RAFAH, Gaza Strip (AP) — After more than three weeks of siege, the first Palestinians – dozens of dual passport holders and those seriously injured – were allowed to leave the Gaza Strip, where Israeli airstrikes bombed a refugee camp for a second day on Wednesday.
Despite bombing forcing tens of thousands from their homes and running out of food, water and fuel, no one was allowed to leave the embattled enclave except four hostages released by Hamas. Another prisoner was rescued by Israeli forces earlier this week. However, a limited agreement appeared to have been reached on Wednesday.
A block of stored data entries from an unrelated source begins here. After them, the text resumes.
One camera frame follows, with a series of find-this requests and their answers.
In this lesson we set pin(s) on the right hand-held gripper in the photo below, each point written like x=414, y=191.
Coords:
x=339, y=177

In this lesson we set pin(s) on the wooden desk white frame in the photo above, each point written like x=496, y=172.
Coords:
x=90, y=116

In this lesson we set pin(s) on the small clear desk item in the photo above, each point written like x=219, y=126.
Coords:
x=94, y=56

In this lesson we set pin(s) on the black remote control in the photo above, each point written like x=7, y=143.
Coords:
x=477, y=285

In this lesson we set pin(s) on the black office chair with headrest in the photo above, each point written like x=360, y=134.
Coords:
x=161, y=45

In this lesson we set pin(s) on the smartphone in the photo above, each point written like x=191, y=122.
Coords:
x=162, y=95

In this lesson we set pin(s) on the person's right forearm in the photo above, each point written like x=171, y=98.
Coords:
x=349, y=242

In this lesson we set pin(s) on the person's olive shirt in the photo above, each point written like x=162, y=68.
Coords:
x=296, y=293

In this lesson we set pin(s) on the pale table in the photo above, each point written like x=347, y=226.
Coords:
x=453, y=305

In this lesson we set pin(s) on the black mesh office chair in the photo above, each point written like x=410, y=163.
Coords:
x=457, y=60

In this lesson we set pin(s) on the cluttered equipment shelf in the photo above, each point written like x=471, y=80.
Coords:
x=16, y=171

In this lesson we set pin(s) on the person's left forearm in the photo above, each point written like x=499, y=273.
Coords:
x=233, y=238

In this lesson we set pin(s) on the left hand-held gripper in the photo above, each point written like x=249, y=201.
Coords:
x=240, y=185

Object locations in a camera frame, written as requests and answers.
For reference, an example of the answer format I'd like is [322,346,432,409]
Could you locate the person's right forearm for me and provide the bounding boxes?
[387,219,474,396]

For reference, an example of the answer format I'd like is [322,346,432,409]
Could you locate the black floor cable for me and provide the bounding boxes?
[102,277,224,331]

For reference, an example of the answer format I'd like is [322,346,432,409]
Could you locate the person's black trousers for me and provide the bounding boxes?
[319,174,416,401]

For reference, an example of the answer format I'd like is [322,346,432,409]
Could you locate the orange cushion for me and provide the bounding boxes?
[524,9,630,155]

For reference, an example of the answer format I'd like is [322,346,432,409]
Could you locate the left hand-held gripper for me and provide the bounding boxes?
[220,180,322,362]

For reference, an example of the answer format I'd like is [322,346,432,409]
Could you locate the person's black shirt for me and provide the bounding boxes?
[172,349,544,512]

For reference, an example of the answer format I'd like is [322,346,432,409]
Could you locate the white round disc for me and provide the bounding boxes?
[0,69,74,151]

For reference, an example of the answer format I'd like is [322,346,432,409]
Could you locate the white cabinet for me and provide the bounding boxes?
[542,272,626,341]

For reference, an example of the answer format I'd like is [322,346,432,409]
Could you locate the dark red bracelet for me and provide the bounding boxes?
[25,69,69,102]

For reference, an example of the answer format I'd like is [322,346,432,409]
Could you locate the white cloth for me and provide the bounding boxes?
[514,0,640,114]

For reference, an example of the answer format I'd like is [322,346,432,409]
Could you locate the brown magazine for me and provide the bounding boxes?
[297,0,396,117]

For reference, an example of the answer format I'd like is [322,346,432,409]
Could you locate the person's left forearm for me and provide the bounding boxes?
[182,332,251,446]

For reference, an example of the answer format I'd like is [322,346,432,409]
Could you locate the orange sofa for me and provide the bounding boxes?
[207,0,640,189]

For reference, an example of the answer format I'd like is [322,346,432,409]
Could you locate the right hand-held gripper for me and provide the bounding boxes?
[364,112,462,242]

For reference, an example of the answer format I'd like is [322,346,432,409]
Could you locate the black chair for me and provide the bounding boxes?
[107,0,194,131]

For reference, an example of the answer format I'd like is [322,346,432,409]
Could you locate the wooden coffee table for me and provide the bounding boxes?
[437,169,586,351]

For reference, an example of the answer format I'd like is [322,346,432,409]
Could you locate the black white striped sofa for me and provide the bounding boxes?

Meanwhile, Al-Jazeera television, one of the few media outlets still reporting from the northern Gaza Strip, broadcast footage of the devastation in the Jabaliya refugee camp near Gaza City and the arrival of several injured people, including children, to a nearby hospital out of. The Hamas-led government said many people were killed and injured in the attacks, but the exact number was not yet known.
The Al Jazeera footage showed almost identical scenes to the day before: dozens of men digging through the gray rubble of demolished multi-story buildings in search of survivors.
The number of casualties from Tuesday’s strikes was also not known, although the director of a nearby hospital said hundreds were killed or injured. Israel said those attacks killed dozens of militants, including a senior Hamas commander who was involved in the militants’ bloody Oct. 7 rampage that sparked the war, and that the militants’ tunnels under buildings were destroyed .
The attacks came as Israeli ground forces advanced into the outskirts of Gaza City, days after beginning a new phase of the war that Israel’s leaders say will be protracted and difficult. As was the case at the weekend, when Israeli troops entered Gaza in large numbers for the first time, internet and telephone services were interrupted for several hours on Wednesday.
The isolated Palestinian enclave, home to 2.3 million people, is facing a severe humanitarian crisis amid a siege imposed by Israel following the Oct. 7 attack. Over half the population has fled their homes and supplies of food, medicine, water and fuel are running low. A nationwide power outage has left hospitals reliant on generators, which could soon be shut down as Israel has banned all fuel imports.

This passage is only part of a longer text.